At the center of it all was Levit, who often appears capable of making the piano do whatever he wants. With clever pedal work and the kind of intuitive, in-the-moment style of a jazz player, he can, within the same passage, express puckish lightness and the devastating immensity of an avalanche, packing a symphonic range of colors into a single instrument.
There was another notable guest soloist a week earlier: the violist Antoine Tamestit, who was making his Philharmonic debut playing Sofia Gubaidulina’s Viola Concerto, another first for the orchestra. The concerto, from 1996, also made for a chillingly perceptive interpretation by van Zweden. After opening with a quickly escalating cadenza, Tamestit took on the character of a Charon-like guide through a desolate landscape, with no reprieve or escape in sight. Adding to the unsettled atmosphere was a quartet of principal string players who tuned their instruments a quarter-tone below the rest of the ensemble.
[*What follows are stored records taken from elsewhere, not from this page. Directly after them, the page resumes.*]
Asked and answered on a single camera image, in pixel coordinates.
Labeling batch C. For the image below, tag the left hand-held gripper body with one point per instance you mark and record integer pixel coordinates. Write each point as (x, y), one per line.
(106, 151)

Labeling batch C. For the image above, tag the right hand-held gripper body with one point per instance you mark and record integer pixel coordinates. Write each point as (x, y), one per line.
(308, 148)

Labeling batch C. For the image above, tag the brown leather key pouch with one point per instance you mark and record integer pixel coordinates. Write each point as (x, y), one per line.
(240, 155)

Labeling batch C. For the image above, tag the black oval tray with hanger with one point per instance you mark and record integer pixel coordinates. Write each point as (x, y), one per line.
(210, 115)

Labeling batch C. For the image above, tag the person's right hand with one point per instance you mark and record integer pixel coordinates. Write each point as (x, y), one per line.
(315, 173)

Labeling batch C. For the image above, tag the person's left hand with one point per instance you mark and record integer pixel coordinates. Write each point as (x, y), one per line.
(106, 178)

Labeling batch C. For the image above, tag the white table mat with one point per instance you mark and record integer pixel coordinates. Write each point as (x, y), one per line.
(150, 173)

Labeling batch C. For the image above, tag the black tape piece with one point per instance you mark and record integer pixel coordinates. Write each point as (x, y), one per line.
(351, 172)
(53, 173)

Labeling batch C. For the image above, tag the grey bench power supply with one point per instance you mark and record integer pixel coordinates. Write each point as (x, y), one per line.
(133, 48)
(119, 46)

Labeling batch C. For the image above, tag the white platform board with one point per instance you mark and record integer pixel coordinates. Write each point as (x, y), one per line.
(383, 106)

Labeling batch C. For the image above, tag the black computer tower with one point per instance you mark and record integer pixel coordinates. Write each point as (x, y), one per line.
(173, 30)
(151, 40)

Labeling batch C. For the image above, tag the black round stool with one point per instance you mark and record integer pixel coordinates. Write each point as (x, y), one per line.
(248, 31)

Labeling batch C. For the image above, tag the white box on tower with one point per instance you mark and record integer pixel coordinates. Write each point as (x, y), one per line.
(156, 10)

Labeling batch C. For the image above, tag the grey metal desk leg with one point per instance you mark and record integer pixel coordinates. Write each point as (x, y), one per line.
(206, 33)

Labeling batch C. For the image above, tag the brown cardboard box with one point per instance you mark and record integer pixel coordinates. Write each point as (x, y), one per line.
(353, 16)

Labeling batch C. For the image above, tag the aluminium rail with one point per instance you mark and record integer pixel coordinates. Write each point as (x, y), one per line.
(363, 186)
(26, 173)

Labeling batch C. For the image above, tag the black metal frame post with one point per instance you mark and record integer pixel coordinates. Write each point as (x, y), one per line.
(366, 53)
Gubaidulina’s concerto was paired, in a hint of salvation, with Mozart’s Requiem, which was followed with his brief motet “Ave Verum Corpus” as a coda. The Mass had talented soloists in the pure-voiced soprano Amanda Forsythe, the lush mezzo-soprano Cecelia Hall, the clarion tenor Nicholas Phan and the vibrato-happy bass-baritone Michael Sumuel; as a group, though, their sounds were too distinct to blend smoothly. Van Zweden, leading the Philharmonic with the excellent singers of Musica Sacra, slid back into old habit of blazing through a score, which robbed sections like the hellfire Dies Irae of their heft. In the end, the piece sounded less impressive than it has under guest conductors.
Before the concert, I had been hoping for a repeat of the “St. Matthew Passion.” But instead, this Requiem was representative of van Zweden’s tenure: There was no harm done, but also nothing approaching remarkable.